The concept of just cleaning out the computer by leaving the workplace was quite impressive.

Azure

Azure gets cheaper and a new billing model. Now you won't have to pay for stopped virtual machines and the billing is per minute. The MSDN Azure licence seems changed with a free azure usage amount of 50, 100, 150$ for professional, premium and ultimate subscriptions respectively. There have been improvements on keeping check on how much money/time you've used up.

Visual Studio 2013 / TFS 2013

More focus on ALM which will be on a higher level than in VS 2012, so that you can have a hierarchical view going from department to projects, subprojects, features, tasks etc...
A new HUD-feature in VS2013 adds information about references, tests and source code changes on a method by method basis.
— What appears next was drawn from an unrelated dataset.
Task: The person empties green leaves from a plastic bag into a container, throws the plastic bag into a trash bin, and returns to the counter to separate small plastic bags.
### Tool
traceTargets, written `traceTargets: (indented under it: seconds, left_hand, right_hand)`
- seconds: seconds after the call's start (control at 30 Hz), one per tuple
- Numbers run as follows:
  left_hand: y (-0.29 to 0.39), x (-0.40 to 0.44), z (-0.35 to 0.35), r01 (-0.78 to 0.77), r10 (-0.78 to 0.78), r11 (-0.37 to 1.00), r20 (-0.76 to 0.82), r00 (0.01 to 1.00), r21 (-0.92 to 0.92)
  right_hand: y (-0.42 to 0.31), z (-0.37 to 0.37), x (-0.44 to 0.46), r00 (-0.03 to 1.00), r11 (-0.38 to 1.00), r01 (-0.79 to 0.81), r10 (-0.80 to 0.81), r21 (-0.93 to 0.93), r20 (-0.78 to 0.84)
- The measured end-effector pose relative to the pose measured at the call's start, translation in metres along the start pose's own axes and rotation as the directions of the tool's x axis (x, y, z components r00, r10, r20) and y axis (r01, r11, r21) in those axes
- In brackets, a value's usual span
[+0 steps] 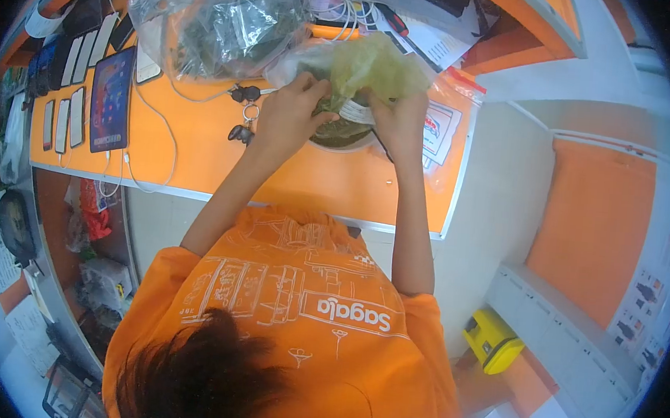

It looked really useful.
VS load testing now got cloud support so you can run your existing load test through the cloud.
Microsoft has acquired Inrelease which will bring a workflow-view to deployment and releases handling stuff like approvals and configurations.
Team rooms introduces a new collaboration space in TFS giving project members easier access to what is happening in their project.

Big data

Sql Server 2014 and new additions to Excel gives new possibilities to explore big data.
The very, very impressive geoflow in Excel gives thematic 4d-mapping with drilldown capabilities. See it as google earth with graphs and a possibility to animate time series. Looks amazing. There is also a new data explorer in Excel.

Ps. Swedes were sending most attendants to New Orleans of all countries in Europe. Well done!